• [Raw data]
────────

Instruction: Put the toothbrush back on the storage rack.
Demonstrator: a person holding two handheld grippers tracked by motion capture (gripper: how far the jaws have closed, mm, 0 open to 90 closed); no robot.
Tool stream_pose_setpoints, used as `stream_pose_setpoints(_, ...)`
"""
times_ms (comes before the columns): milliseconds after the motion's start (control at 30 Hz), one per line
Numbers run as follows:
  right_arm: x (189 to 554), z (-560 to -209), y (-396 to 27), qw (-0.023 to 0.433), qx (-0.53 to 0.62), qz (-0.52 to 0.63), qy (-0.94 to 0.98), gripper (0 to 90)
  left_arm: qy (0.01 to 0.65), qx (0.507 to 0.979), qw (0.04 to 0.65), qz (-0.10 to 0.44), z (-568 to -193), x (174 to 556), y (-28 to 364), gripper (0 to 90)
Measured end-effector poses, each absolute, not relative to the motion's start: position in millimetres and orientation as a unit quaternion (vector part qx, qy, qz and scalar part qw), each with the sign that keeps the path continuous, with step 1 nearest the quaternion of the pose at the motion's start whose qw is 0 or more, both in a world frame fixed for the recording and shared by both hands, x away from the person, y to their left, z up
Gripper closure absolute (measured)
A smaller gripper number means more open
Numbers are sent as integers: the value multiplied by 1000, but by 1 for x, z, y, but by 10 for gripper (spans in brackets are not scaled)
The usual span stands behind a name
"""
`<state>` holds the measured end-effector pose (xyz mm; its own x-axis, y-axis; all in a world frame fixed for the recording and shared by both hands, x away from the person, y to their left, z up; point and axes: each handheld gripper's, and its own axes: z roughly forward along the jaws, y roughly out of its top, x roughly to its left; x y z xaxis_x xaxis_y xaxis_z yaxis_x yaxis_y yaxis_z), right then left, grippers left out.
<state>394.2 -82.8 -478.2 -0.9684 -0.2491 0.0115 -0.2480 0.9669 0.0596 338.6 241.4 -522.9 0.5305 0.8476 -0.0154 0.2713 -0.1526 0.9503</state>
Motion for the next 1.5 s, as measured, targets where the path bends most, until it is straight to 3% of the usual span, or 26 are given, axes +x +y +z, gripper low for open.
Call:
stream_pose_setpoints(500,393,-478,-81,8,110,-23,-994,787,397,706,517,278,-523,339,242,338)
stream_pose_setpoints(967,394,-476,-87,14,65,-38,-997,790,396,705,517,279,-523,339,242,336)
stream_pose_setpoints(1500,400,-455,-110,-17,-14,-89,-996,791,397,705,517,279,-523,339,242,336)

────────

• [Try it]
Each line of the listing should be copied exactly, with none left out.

• [Reply to the exercise]
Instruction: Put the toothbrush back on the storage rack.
Demonstrator: a person holding two handheld grippers tracked by motion capture (gripper: how far the jaws have closed, mm, 0 open to 90 closed); no robot.
Tool stream_pose_setpoints, used as `stream_pose_setpoints(_, ...)`
"""
times_ms (comes before the columns): milliseconds after the motion's start (control at 30 Hz), one per line
Numbers run as follows:
  right_arm: x (189 to 554), z (-560 to -209), y (-396 to 27), qw (-0.023 to 0.433), qx (-0.53 to 0.62), qz (-0.52 to 0.63), qy (-0.94 to 0.98), gripper (0 to 90)
  left_arm: qy (0.01 to 0.65), qx (0.507 to 0.979), qw (0.04 to 0.65), qz (-0.10 to 0.44), z (-568 to -193), x (174 to 556), y (-28 to 364), gripper (0 to 90)
Measured end-effector poses, each absolute, not relative to the motion's start: position in millimetres and orientation as a unit quaternion (vector part qx, qy, qz and scalar part qw), each with the sign that keeps the path continuous, with step 1 nearest the quaternion of the pose at the motion's start whose qw is 0 or more, both in a world frame fixed for the recording and shared by both hands, x away from the person, y to their left, z up
Gripper closure absolute (measured)
A smaller gripper number means more open
Numbers are sent as integers: the value multiplied by 1000, but by 1 for x, z, y, but by 10 for gripper (spans in brackets are not scaled)
The usual span stands behind a name
"""
`<state>` holds the measured end-effector pose (xyz mm; its own x-axis, y-axis; all in a world frame fixed for the recording and shared by both hands, x away from the person, y to their left, z up; point and axes: each handheld gripper's, and its own axes: z roughly forward along the jaws, y roughly out of its top, x roughly to its left; x y z xaxis_x xaxis_y xaxis_z yaxis_x yaxis_y yaxis_z), right then left, grippers left out.
<state>394.2 -82.8 -478.2 -0.9684 -0.2491 0.0115 -0.2480 0.9669 0.0596 338.6 241.4 -522.9 0.5305 0.8476 -0.0154 0.2713 -0.1526 0.9503</state>
Motion for the next 1.5 s, as measured, targets where the path bends most, until it is straight to 3% of the usual span, or 26 are given, axes +x +y +z, gripper low for open.
Call:
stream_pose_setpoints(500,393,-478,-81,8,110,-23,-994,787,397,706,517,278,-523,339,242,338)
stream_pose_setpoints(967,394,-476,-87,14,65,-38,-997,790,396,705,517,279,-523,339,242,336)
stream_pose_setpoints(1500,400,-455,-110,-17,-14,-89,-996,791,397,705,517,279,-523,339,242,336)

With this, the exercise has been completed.